Finalement, le génie de Lubitsch est de couper court au mystère en ne cherchant pas à cacher au spectateur la vérité du quiproquo. Aussi, à chaque instant, se dit-on qu’Alfred va révéler à Klara l’identité de son amant épistolaire, ou que son complice Pirovic va gaffer, ou bien qu’elle va elle-même s’en rendre compte. À chaque instant, se dit-on : « Vas-y, c’est le moment ». Et puis non, la dispute reprend alors que les planètes étaient alignées. Mais en constant décalage, et avec insouciance, Klara rétorquera à Alfred que « Nous sommes dans la même pièce, mais pas sur la même planète ». « Si seulement elle savait ! », s’écrie-t-on intérieurement. On se chamaille, voire plus, on se haït en face ; on se séduit, voire plus, on s’aime derrière la plume. Un mélange de jouissance et de frustration.
Maturité d'un style
Bertrand Tavernier et Jean-Pierre Coursodon noteront le caractère inédit de ce film, quant à l’écriture des personnages qui « laissent percer [...] un engagement vis-à-vis des sentiments et des personnages assez rare chez ce cinéaste du détachement et de l'ironie. » Et effectivement, comment ne pas s’attacher et aimer cette jolie bande de vendeurs et leur impayable gérant ? Lubitsch laisse de côté le sarcasme et la satire de Jeux dangereux ou Sérénade à Trois pour une honnêteté et une bienveillance totales. Plus de moquerie, uniquement de la bienveillance. Et ça fait beaucoup, beaucoup de bien.
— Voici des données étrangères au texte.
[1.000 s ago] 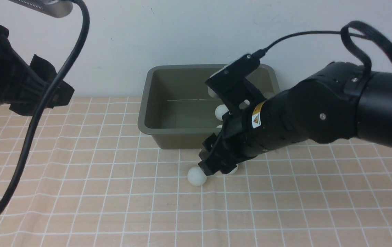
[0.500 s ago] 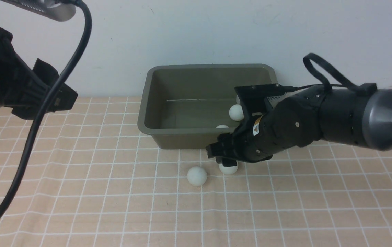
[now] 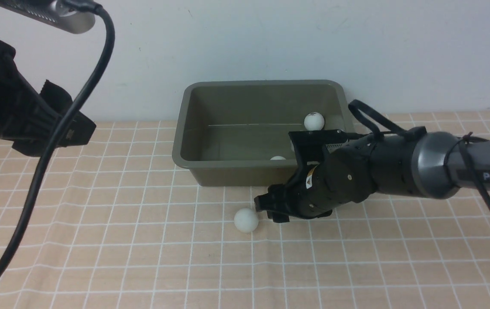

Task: Put the table tennis balls into the box on the light coffee tablecloth.
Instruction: 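Reach for and grasp a ping pong ball on the table beside the basket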

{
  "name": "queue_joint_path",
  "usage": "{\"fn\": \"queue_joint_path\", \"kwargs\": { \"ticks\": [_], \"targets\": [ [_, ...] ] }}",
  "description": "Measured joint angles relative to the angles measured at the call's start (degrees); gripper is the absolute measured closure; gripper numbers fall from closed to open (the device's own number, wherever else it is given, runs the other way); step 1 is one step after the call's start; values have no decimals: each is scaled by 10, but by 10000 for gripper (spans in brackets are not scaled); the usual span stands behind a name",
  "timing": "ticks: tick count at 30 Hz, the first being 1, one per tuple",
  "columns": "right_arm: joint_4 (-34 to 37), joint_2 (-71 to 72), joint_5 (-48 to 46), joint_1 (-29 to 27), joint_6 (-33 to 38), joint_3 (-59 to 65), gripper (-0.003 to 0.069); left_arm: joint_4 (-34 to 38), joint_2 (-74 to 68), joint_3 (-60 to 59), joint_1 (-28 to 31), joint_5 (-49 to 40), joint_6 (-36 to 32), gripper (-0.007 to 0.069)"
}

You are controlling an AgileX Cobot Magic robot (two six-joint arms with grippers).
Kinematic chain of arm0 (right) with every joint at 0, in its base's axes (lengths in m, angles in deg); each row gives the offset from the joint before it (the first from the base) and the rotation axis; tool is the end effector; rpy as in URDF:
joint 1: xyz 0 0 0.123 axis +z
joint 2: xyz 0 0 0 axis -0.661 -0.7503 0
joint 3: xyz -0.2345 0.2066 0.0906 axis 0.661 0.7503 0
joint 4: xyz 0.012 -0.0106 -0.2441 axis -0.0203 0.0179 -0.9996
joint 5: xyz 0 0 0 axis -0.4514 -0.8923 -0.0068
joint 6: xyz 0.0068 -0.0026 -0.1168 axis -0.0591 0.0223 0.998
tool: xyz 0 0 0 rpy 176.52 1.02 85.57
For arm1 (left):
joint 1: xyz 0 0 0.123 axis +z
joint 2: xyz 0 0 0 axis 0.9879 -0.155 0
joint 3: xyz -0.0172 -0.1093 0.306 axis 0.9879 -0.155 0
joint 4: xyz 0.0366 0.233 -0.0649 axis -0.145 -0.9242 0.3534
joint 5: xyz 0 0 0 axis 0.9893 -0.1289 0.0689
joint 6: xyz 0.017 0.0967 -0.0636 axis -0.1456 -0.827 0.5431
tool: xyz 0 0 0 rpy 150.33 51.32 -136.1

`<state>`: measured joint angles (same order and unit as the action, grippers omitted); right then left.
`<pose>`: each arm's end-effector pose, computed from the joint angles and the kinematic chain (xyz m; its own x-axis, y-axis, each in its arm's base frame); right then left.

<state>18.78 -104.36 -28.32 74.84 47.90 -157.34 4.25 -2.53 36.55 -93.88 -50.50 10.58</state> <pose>0.3528 0.2372 0.1660 -0.8983 -0.1151 -0.4240 -0.2223 0.9515 0.2127 0.2019 -0.0616 0.4240 -0.6598 0.3584 -0.6605 0.4480 0.8933 0.0373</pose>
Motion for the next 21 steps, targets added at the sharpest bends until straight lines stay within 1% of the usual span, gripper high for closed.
{"fn": "queue_joint_path", "kwargs": {
  "ticks": [5, 10, 13, 17, 21],
  "targets": [
    [-19, -1, 5, 0, -11, 0, 259, 0, 0, 0, 0, -2, 0, 221],
    [-59, -1, 3, 0, -54, 0, 259, 1, 0, 0, 0, -2, 0, 221],
    [-76, -1, 26, 0, -78, 0, 259, 1, 0, 0, 0, -2, 0, 221],
    [-79, -1, 64, 0, -93, 0, 259, 1, 0, 0, 0, -2, 0, 221],
    [-82, -1, 56, 0, -103, 0, 259, 1, 0, 0, 0, -2, 0, 221]
  ]
}}
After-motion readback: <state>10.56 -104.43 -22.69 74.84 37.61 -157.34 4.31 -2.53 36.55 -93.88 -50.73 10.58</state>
The Shop Around the Corner n’est pas de ces films que l’on peut autopsier infiniment, à la manière d’un Bergman, d’un Tarkovski ou d’un Hitchcock ; Ernst Lubitsch n’en a ni la prétention, ni l’intention : son film est un moment de pure authenticité humaine, de pur cinéma sans ornements ni facéties, un « simple » instant de vie que l’on reçoit avec la même transparence et la même passion qui habitaient celui qui le fit naître.